■ **REQUIRED WORK**:
Exactly as written, print each record in the listing.
------------------------------
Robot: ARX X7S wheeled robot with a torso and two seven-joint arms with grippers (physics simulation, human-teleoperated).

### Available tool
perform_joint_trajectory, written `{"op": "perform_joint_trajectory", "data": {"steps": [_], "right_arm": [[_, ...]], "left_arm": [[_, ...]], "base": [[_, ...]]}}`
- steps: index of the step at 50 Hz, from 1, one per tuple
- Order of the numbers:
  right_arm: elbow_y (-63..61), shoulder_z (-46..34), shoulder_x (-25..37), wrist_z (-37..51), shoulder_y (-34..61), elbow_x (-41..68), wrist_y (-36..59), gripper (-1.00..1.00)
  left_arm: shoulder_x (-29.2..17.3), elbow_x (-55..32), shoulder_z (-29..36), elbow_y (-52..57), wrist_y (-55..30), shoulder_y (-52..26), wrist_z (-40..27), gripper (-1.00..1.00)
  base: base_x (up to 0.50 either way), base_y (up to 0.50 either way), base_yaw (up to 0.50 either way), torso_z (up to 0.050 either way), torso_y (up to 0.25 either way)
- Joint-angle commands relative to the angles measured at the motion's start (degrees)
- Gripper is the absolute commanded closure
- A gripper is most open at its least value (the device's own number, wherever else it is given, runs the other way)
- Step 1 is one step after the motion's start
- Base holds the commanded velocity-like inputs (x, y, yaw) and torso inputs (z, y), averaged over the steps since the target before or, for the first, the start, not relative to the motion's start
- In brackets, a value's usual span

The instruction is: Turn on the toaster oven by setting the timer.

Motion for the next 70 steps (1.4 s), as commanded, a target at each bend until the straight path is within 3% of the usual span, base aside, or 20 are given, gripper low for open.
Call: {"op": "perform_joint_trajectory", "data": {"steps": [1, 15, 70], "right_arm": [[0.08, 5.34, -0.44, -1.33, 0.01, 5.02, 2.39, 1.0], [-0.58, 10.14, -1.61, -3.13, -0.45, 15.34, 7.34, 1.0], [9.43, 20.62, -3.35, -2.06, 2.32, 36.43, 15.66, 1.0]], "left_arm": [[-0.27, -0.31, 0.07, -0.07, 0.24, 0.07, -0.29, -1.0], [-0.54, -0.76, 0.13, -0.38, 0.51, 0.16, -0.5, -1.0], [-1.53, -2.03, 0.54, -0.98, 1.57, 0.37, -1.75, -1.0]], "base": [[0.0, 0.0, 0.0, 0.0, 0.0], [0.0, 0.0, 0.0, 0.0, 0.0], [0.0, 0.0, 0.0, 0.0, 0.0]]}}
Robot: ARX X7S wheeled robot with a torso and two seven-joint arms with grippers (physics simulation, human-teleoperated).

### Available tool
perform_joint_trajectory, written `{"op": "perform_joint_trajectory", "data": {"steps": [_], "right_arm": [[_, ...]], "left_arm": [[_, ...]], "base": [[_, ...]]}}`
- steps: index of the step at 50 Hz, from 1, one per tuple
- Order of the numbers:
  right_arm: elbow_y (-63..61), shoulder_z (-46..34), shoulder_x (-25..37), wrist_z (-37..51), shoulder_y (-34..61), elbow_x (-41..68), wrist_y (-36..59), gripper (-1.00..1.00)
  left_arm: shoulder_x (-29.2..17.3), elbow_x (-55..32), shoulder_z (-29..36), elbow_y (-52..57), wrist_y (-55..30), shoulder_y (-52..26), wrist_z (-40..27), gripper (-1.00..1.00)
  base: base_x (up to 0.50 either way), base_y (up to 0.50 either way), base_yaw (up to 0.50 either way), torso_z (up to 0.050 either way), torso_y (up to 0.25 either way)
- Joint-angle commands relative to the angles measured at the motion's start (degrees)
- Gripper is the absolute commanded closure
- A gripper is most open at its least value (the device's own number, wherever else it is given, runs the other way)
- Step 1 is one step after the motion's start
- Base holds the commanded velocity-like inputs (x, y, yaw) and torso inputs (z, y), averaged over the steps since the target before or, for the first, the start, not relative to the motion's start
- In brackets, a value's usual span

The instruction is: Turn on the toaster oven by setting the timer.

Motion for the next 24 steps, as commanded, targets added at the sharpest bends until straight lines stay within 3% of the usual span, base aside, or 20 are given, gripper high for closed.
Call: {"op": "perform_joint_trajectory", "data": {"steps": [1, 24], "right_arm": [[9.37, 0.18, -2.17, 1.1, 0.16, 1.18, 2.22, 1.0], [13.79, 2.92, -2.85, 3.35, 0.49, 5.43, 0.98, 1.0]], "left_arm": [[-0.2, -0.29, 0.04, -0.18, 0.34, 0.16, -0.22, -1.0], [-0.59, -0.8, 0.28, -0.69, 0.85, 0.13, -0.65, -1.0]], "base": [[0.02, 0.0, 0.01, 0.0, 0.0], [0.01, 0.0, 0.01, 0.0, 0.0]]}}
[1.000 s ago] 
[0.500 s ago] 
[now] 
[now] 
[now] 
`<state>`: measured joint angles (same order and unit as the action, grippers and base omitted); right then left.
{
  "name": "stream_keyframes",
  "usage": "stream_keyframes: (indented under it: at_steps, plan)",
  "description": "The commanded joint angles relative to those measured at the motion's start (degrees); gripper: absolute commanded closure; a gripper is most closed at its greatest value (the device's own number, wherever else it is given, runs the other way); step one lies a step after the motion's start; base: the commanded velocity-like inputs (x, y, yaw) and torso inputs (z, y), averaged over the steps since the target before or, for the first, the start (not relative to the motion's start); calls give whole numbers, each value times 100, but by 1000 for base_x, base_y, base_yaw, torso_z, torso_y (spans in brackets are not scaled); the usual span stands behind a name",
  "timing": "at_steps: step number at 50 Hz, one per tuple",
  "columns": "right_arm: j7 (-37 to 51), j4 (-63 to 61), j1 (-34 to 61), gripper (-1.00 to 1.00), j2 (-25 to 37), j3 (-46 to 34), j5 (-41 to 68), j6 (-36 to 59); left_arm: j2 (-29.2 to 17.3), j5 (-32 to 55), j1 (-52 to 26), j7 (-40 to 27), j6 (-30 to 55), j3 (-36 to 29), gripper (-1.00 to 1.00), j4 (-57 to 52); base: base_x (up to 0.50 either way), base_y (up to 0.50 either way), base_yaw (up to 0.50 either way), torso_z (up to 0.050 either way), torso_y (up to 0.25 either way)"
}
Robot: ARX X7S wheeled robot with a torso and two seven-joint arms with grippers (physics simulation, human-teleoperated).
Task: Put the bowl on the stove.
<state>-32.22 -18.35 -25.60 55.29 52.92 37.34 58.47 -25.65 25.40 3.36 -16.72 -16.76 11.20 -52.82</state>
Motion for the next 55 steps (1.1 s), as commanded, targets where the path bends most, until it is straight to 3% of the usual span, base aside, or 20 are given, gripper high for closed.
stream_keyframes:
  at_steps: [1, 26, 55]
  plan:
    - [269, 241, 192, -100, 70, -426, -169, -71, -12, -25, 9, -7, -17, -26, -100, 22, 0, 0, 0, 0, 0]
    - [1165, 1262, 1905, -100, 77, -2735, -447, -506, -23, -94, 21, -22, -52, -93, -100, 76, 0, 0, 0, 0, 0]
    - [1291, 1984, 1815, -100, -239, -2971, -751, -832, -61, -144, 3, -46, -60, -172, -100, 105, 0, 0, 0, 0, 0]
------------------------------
■ **ANSWER TO THIS PROBLEM**:
Robot: ARX X7S wheeled robot with a torso and two seven-joint arms with grippers (physics simulation, human-teleoperated).

### Available tool
perform_joint_trajectory, written `{"op": "perform_joint_trajectory", "data": {"steps": [_], "right_arm": [[_, ...]], "left_arm": [[_, ...]], "base": [[_, ...]]}}`
- steps: index of the step at 50 Hz, from 1, one per tuple
- Order of the numbers:
  right_arm: elbow_y (-63..61), shoulder_z (-46..34), shoulder_x (-25..37), wrist_z (-37..51), shoulder_y (-34..61), elbow_x (-41..68), wrist_y (-36..59), gripper (-1.00..1.00)
  left_arm: shoulder_x (-29.2..17.3), elbow_x (-55..32), shoulder_z (-29..36), elbow_y (-52..57), wrist_y (-55..30), shoulder_y (-52..26), wrist_z (-40..27), gripper (-1.00..1.00)
  base: base_x (up to 0.50 either way), base_y (up to 0.50 either way), base_yaw (up to 0.50 either way), torso_z (up to 0.050 either way), torso_y (up to 0.25 either way)
- Joint-angle commands relative to the angles measured at the motion's start (degrees)
- Gripper is the absolute commanded closure
- A gripper is most open at its least value (the device's own number, wherever else it is given, runs the other way)
- Step 1 is one step after the motion's start
- Base holds the commanded velocity-like inputs (x, y, yaw) and torso inputs (z, y), averaged over the steps since the target before or, for the first, the start, not relative to the motion's start
- In brackets, a value's usual span

The instruction is: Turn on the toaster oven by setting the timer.

Motion for the next 70 steps (1.4 s), as commanded, a target at each bend until the straight path is within 3% of the usual span, base aside, or 20 are given, gripper low for open.
Call: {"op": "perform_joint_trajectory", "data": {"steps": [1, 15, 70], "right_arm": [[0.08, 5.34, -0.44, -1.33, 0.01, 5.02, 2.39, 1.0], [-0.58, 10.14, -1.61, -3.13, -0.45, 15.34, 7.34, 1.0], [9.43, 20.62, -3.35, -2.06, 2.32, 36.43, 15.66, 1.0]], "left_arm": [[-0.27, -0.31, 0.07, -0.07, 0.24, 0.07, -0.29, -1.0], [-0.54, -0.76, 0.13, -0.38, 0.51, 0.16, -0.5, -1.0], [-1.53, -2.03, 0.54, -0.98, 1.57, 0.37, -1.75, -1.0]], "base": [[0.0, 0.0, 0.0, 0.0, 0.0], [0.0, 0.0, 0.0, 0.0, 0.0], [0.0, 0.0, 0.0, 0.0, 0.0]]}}
Robot: ARX X7S wheeled robot with a torso and two seven-joint arms with grippers (physics simulation, human-teleoperated).

### Available tool
perform_joint_trajectory, written `{"op": "perform_joint_trajectory", "data": {"steps": [_], "right_arm": [[_, ...]], "left_arm": [[_, ...]], "base": [[_, ...]]}}`
- steps: index of the step at 50 Hz, from 1, one per tuple
- Order of the numbers:
  right_arm: elbow_y (-63..61), shoulder_z (-46..34), shoulder_x (-25..37), wrist_z (-37..51), shoulder_y (-34..61), elbow_x (-41..68), wrist_y (-36..59), gripper (-1.00..1.00)
  left_arm: shoulder_x (-29.2..17.3), elbow_x (-55..32), shoulder_z (-29..36), elbow_y (-52..57), wrist_y (-55..30), shoulder_y (-52..26), wrist_z (-40..27), gripper (-1.00..1.00)
  base: base_x (up to 0.50 either way), base_y (up to 0.50 either way), base_yaw (up to 0.50 either way), torso_z (up to 0.050 either way), torso_y (up to 0.25 either way)
- Joint-angle commands relative to the angles measured at the motion's start (degrees)
- Gripper is the absolute commanded closure
- A gripper is most open at its least value (the device's own number, wherever else it is given, runs the other way)
- Step 1 is one step after the motion's start
- Base holds the commanded velocity-like inputs (x, y, yaw) and torso inputs (z, y), averaged over the steps since the target before or, for the first, the start, not relative to the motion's start
- In brackets, a value's usual span

The instruction is: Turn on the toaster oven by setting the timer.

Motion for the next 24 steps, as commanded, targets added at the sharpest bends until straight lines stay within 3% of the usual span, base aside, or 20 are given, gripper high for closed.
Call: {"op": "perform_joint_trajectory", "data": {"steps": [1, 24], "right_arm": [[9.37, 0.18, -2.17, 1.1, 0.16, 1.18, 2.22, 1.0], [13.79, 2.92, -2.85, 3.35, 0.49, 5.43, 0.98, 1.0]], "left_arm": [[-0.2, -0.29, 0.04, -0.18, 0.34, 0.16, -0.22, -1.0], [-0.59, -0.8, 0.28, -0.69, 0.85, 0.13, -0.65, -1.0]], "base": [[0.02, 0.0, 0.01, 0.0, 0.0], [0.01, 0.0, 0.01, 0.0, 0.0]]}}
[1.000 s ago] 
[0.500 s ago] 
[now] 
[now] 
[now] 
`<state>`: measured joint angles (same order and unit as the action, grippers and base omitted); right then left.
{
  "name": "stream_keyframes",
  "usage": "stream_keyframes: (indented under it: at_steps, plan)",
  "description": "The commanded joint angles relative to those measured at the motion's start (degrees); gripper: absolute commanded closure; a gripper is most closed at its greatest value (the device's own number, wherever else it is given, runs the other way); step one lies a step after the motion's start; base: the commanded velocity-like inputs (x, y, yaw) and torso inputs (z, y), averaged over the steps since the target before or, for the first, the start (not relative to the motion's start); calls give whole numbers, each value times 100, but by 1000 for base_x, base_y, base_yaw, torso_z, torso_y (spans in brackets are not scaled); the usual span stands behind a name",
  "timing": "at_steps: step number at 50 Hz, one per tuple",
  "columns": "right_arm: j7 (-37 to 51), j4 (-63 to 61), j1 (-34 to 61), gripper (-1.00 to 1.00), j2 (-25 to 37), j3 (-46 to 34), j5 (-41 to 68), j6 (-36 to 59); left_arm: j2 (-29.2 to 17.3), j5 (-32 to 55), j1 (-52 to 26), j7 (-40 to 27), j6 (-30 to 55), j3 (-36 to 29), gripper (-1.00 to 1.00), j4 (-57 to 52); base: base_x (up to 0.50 either way), base_y (up to 0.50 either way), base_yaw (up to 0.50 either way), torso_z (up to 0.050 either way), torso_y (up to 0.25 either way)"
}
Robot: ARX X7S wheeled robot with a torso and two seven-joint arms with grippers (physics simulation, human-teleoperated).
Task: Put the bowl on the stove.
<state>-32.22 -18.35 -25.60 55.29 52.92 37.34 58.47 -25.65 25.40 3.36 -16.72 -16.76 11.20 -52.82</state>
Motion for the next 55 steps (1.1 s), as commanded, targets where the path bends most, until it is straight to 3% of the usual span, base aside, or 20 are given, gripper high for closed.
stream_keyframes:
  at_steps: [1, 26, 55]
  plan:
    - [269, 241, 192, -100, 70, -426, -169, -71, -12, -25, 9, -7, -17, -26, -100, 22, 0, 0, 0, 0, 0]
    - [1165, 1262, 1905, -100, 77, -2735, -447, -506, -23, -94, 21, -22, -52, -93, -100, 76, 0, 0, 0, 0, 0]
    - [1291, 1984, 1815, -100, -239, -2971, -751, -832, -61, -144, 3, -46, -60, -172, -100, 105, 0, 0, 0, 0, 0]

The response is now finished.